- Data extract
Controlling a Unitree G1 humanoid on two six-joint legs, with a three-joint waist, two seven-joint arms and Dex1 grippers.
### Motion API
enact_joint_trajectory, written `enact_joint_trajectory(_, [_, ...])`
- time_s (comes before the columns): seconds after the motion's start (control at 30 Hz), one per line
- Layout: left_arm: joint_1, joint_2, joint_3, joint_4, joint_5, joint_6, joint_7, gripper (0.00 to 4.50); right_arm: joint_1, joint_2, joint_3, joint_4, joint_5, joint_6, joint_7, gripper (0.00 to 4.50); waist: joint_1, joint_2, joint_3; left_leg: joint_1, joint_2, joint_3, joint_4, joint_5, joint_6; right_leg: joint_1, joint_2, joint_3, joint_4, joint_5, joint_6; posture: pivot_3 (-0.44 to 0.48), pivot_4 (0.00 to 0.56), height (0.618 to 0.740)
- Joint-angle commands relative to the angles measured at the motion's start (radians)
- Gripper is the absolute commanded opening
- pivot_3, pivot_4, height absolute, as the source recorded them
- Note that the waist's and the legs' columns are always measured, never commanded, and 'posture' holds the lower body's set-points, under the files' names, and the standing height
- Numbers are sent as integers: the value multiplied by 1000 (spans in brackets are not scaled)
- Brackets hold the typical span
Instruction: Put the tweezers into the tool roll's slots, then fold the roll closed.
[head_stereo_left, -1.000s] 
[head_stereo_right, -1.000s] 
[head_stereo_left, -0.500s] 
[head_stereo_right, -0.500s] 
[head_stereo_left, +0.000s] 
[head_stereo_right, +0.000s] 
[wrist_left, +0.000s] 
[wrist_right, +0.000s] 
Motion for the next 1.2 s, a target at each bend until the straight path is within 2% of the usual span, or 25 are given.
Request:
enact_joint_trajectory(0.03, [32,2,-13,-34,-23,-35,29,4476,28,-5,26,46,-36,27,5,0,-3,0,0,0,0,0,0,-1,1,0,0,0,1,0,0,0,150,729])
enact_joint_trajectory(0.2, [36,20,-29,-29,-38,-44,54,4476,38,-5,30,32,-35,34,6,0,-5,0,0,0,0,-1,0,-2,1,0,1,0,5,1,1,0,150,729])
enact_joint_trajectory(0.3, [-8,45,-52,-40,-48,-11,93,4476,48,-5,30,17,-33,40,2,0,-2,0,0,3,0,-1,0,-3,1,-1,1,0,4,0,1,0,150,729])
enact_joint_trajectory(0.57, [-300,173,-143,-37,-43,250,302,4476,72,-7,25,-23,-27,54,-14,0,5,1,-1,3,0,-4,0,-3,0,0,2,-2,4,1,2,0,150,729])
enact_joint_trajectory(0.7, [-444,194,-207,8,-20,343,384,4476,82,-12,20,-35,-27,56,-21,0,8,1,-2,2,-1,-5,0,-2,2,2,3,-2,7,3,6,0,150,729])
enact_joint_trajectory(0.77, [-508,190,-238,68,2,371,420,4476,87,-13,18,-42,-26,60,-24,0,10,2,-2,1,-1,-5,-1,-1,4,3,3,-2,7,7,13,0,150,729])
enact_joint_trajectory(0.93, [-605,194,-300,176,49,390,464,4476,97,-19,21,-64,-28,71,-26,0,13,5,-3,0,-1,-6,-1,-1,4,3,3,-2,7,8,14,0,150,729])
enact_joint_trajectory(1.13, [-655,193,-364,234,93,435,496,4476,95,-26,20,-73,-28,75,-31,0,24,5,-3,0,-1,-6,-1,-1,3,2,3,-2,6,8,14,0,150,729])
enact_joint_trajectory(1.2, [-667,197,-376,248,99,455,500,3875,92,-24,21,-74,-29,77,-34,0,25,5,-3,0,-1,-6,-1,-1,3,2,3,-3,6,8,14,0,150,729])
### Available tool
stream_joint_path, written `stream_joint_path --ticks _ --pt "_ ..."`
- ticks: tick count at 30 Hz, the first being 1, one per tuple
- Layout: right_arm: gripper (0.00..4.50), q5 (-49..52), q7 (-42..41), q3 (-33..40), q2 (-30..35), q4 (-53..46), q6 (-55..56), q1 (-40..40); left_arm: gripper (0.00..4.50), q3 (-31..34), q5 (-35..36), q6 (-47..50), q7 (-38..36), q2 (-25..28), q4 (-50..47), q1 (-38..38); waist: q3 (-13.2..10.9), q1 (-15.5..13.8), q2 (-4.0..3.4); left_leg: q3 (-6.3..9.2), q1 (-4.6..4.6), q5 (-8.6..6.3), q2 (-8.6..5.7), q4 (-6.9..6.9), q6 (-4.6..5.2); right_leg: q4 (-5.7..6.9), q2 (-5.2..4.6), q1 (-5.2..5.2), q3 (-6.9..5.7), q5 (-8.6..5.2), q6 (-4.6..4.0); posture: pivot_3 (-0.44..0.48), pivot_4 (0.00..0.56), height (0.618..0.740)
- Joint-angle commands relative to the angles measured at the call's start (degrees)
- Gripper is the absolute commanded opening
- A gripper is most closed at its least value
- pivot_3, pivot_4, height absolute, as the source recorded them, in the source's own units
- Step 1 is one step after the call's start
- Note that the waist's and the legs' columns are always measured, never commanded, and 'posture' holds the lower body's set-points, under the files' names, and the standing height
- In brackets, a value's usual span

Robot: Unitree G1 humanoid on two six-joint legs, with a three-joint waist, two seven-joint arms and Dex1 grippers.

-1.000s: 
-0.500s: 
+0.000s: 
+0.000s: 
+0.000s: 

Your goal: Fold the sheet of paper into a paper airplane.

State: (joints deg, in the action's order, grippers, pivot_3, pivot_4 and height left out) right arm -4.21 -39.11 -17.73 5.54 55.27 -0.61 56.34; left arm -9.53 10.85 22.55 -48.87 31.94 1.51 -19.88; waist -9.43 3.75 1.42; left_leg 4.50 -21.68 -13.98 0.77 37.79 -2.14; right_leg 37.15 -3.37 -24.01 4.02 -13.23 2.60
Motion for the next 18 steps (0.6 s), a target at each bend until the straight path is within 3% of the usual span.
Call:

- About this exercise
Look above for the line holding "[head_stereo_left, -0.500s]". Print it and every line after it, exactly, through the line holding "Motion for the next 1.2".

- Task result
[head_stereo_left, -0.500s] 
[head_stereo_right, -0.500s] 
[head_stereo_left, +0.000s] 
[head_stereo_right, +0.000s] 
[wrist_left, +0.000s] 
[wrist_right, +0.000s] 
Motion for the next 1.2 s, a target at each bend until the straight path is within 2% of the usual span, or 25 are given.

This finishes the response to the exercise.